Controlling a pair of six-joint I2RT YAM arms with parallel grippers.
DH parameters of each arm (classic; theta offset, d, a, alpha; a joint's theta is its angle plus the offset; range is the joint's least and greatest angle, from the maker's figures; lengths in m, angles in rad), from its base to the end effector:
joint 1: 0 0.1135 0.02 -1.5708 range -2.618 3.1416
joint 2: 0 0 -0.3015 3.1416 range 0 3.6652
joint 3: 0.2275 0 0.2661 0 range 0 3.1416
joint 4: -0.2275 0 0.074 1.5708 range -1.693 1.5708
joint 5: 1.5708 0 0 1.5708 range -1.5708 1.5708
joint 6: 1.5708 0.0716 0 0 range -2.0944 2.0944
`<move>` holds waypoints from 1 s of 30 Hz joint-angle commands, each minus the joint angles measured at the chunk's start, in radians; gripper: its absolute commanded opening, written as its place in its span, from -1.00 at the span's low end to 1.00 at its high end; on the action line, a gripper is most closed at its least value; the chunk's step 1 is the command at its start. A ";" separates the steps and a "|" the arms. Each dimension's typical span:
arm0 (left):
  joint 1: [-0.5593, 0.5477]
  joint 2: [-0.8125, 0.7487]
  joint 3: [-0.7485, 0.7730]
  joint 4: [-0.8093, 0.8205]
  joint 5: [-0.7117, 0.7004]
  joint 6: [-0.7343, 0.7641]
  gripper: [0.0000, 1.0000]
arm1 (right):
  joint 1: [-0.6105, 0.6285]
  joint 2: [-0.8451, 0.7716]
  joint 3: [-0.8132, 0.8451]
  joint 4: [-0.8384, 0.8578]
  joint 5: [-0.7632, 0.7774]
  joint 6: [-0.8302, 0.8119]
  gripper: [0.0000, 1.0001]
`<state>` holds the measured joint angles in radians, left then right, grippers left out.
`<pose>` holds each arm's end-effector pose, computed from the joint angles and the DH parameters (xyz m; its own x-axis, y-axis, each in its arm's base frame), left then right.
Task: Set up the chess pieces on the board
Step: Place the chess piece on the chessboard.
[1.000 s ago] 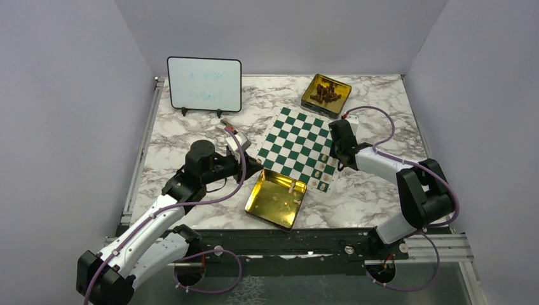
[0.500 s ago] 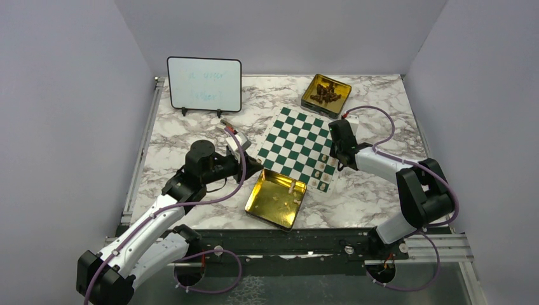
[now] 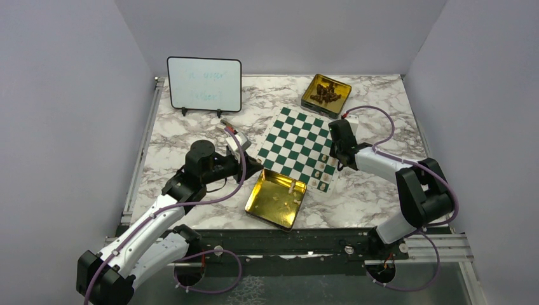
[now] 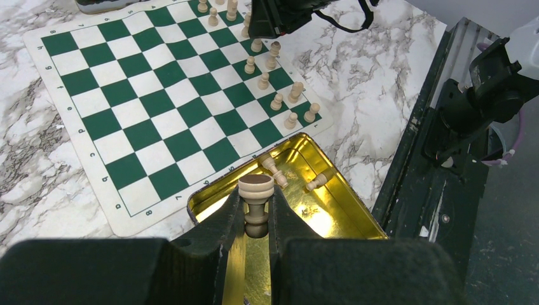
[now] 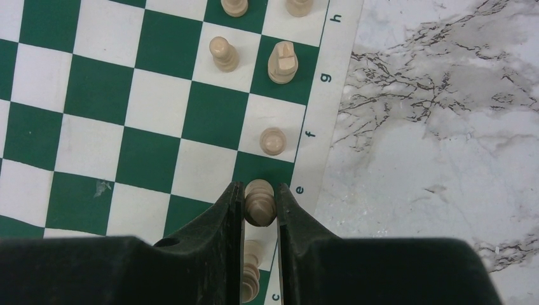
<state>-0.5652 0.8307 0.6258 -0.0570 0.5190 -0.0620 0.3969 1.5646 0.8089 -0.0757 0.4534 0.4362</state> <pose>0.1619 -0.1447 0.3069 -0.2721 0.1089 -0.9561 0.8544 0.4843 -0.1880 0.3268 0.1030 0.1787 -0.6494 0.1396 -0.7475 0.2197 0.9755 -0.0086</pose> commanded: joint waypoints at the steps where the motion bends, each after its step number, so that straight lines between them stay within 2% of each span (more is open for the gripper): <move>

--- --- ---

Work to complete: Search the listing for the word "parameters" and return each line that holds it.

Task response:
DH parameters of each arm (classic; theta offset, d, a, alpha; a joint's theta is its angle plus the offset; range is the joint's least and greatest angle, from the maker's figures; lengths in m, angles in rad), from its base to the end effector:
`<pose>` holds each arm's end-effector pose, computed from the joint angles and the DH parameters (xyz m; its own x-axis, y-axis, each in its arm's base frame), left then right.

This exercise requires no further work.